LAUSR

OBJECTIVE To explore gallbladder- and biliary tract–related events reported for the liraglutide and placebo groups in the Liraglutide Effect and Action in Diabetes: Evaluation of Cardiovascular Outcome Results (LEADER) trial. RESEARCH DESIGN AND METHODS LEADER was an international, randomized, double-blind, controlled cardiovascular (CV) outcomes trial.
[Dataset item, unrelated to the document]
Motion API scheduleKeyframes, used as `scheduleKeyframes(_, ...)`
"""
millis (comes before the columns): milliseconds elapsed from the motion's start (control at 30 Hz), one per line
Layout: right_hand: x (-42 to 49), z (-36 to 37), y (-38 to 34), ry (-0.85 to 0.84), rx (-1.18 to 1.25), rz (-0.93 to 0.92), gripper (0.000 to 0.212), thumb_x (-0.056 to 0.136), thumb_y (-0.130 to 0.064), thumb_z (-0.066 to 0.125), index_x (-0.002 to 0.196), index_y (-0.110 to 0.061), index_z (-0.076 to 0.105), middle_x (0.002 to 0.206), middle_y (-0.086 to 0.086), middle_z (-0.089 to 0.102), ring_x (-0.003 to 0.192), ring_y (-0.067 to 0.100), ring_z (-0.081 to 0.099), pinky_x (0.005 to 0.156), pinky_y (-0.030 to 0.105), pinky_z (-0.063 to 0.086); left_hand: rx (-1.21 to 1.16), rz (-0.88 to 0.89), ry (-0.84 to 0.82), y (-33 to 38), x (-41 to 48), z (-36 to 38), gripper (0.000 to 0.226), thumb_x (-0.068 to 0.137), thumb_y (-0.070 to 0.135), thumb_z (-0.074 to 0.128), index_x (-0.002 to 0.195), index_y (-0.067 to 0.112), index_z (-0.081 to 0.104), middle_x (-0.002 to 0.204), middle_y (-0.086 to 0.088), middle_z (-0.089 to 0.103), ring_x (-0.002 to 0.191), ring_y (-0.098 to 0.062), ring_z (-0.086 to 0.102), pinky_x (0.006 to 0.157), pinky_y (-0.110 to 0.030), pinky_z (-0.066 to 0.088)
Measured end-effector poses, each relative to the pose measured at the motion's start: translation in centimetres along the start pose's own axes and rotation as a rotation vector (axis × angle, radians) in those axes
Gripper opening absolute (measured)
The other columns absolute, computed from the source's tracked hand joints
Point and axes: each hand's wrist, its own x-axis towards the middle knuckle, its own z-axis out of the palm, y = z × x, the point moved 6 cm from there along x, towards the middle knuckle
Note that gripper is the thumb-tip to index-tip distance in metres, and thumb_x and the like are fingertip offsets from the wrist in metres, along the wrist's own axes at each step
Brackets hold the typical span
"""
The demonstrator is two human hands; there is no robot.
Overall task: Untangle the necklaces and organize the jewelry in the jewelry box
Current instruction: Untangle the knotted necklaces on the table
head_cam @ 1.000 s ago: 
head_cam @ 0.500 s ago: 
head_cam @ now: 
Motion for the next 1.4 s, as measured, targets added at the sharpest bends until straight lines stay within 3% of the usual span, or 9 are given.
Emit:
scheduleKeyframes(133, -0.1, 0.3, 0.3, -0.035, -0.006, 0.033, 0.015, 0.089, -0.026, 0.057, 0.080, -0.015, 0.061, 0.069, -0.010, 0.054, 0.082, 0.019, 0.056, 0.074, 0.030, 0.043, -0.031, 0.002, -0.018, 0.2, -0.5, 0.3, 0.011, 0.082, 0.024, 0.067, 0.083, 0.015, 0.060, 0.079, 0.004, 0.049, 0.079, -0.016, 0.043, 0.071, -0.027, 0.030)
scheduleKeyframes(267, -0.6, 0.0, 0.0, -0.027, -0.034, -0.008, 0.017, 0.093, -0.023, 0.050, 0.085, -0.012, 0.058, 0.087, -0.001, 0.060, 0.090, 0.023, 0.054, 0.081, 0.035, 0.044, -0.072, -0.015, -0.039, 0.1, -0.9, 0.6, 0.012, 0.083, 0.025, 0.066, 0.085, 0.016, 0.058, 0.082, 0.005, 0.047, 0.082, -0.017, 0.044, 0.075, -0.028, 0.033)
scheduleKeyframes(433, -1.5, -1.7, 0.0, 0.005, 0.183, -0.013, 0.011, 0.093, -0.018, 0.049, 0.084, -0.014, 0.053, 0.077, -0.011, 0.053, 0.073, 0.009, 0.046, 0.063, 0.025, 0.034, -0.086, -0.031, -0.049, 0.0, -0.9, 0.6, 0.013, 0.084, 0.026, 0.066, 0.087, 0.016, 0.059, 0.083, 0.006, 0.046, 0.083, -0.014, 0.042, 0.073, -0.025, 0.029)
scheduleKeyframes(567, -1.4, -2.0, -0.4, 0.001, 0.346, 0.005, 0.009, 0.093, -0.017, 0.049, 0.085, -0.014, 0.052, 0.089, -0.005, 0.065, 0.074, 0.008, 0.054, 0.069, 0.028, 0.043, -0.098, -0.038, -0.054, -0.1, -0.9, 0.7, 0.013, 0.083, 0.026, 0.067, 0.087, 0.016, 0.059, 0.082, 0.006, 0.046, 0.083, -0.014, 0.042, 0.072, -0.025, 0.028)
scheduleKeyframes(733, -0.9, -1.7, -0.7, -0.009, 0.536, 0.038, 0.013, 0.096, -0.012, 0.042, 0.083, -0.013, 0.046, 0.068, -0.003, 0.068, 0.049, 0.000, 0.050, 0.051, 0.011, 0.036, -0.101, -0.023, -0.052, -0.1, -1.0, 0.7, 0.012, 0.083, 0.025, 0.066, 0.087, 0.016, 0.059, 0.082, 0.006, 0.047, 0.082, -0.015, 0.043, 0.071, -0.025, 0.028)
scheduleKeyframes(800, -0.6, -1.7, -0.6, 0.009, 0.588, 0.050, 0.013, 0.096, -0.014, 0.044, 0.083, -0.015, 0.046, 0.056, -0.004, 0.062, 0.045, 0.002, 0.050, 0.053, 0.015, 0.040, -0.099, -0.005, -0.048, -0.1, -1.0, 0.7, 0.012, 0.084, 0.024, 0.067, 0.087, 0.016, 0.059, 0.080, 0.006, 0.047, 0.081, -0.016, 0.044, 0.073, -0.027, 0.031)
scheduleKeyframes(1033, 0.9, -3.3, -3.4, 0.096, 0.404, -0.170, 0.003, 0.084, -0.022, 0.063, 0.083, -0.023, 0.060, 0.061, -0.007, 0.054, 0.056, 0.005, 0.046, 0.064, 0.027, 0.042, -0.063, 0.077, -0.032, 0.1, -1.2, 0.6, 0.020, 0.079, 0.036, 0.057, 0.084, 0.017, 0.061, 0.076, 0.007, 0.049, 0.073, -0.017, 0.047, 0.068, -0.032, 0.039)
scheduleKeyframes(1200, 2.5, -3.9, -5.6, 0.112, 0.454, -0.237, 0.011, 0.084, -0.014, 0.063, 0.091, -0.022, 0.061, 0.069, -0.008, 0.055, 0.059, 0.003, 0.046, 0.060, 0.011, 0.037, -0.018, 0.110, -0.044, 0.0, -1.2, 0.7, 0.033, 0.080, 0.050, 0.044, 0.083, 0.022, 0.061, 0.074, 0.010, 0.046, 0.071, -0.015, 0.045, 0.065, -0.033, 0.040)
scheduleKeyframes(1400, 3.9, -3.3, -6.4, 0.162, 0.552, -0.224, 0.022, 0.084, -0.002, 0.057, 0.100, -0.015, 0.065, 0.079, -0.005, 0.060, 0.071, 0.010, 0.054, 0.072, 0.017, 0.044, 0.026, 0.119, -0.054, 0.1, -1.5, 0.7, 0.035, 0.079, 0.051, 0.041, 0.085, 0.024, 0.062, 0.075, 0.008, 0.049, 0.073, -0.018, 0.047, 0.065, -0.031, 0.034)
Participants with type 2 diabetes at high risk for CV events (n = 9,340) were randomized 1:1 to receive either liraglutide (≤1.8 mg daily; n = 4,668) or placebo (n = 4,672), with both groups also receiving standard care (treatment period: 3.5–5 years). Acute gallstone disease was a medical event of special interest. This post hoc analysis categorized captured events of acute gallbladder or biliary disease into four groups: uncomplicated gallbladder stones, complicated gallbladder stones, cholecystitis, and biliary obstruction. Time to first event by treatment group was analyzed using Cox regression. RESULTS There was an increased risk of acute gallbladder or biliary disease with liraglutide versus placebo (n = 141 of 4,668 vs. n = 88 of 4,672 patients, respectively; hazard ratio [HR] 1.60; 95% CI 1.23, 2.09; P < 0.001). Similar trends were observed for each of the four categories of gallbladder- or biliary tract–related events. Cholecystectomy was performed more frequently in liraglutide-treated patients (HR 1.56; 95% CI 1.10, 2.20; P = 0.013) but for similar proportions of the patients who experienced gallbladder- or biliary tract–related events (57% with liraglutide vs. 59% with placebo). CONCLUSIONS Although LEADER was not specifically designed to assess acute gallbladder or biliary disease, the trial showed an increased risk of gallbladder- or biliary tract–related events with liraglutide versus placebo, which appeared to be consistent across four categories of these events. Further studies should investigate the relevant mechanisms.